A team of researchers have engineered a fast and ultra-sensitive nanoscale bolometer that detects very faint microwave radiation. In fact, the radiation detected is so weak that heating up a cup of coffee at room temperature, for 1°C in a microwave oven would have taken 50 septillion times more energy. That is a 5 followed by 25 zeroes.

The team, included IQM co-founder Mikko Möttönen’s university research group, published their findings in a recent issue of Nature.

“The device is so tiny; it could even fit inside a bacterium,” said Möttönen who is a joint Professor of Quantum Technology at Aalto University and VTT.

According to a university news release, the bolometer can measure the energy of photons much more accurately and faster than before. This is essential for quantum computers, since measuring the energy of qubits, the quantum bits, is an integral part of quantum algorithms. Moreover, the device is small and readily integrable into superconducting quantum processors, providing a clear path towards real-world applications.

“We started the proof-of-concept using gold palladium for the bolometer,” said Roope Kokkoniemi, the first author of the Nature paper who just joined IQM. “It worked but at the same time we also figured out how to make it even better. This is where graphene comes in as a replacement. The end result is indeed a much better sensor that can operate at higher speed, so much better that it can be useful in reading out the state of a superconducting qubit, the building block of a superconducting quantum processor,” added Roope.

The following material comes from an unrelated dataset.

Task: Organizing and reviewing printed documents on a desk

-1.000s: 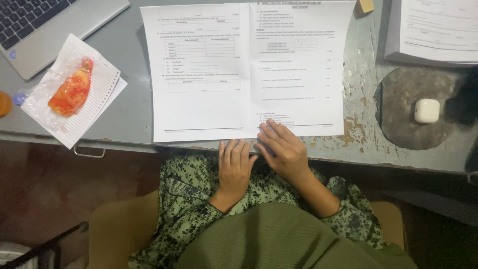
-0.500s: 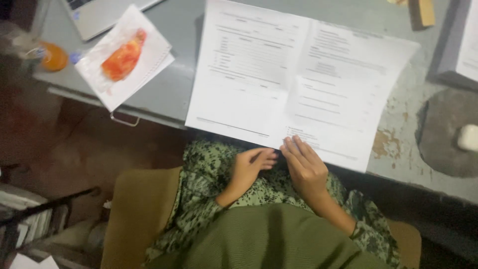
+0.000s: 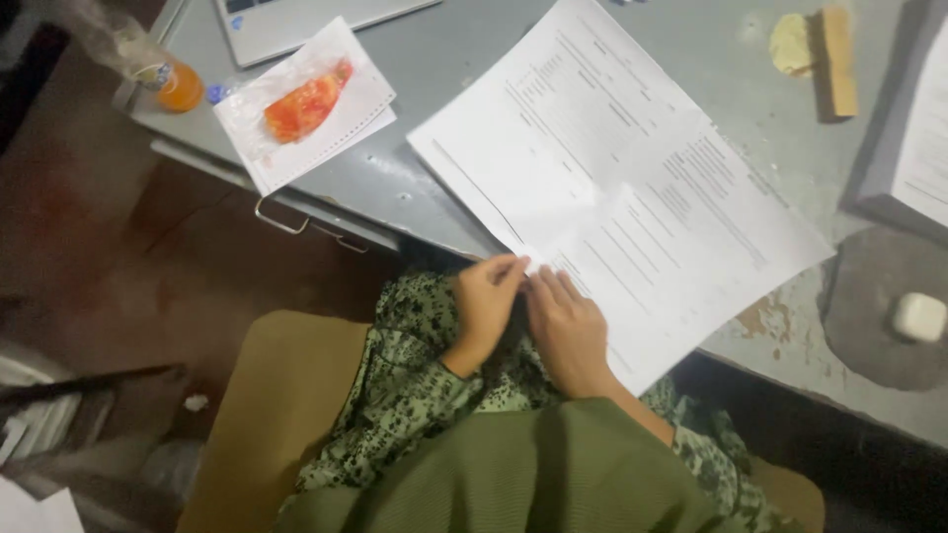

This has also been a collaborative effort with Pertti Hakonen’s NANO group of Aalto University, with VTT, and with National University of Singapore.

Accelerating the development at IQM
The company reports that in quantum computers, such as the ones developed at IQM, this detector technology could prove very useful in replacing conventional readers and enabling the scaling up of future quantum processors due to its relatively small size. By virtue of being at the epicenter of quantum in Finland, IQM is in a unique position to commercialize such breakthroughs through close cooperation with the growing local quantum ecosystem.

“We consider this an exciting milestone in the field of quantum technology. IQM is constantly looking for new ways to enhance its quantum-computer technology and this new bolometer certainly fits the bill,” said Kuan Yen Tan, co-founder of IQM who was also involved in the research.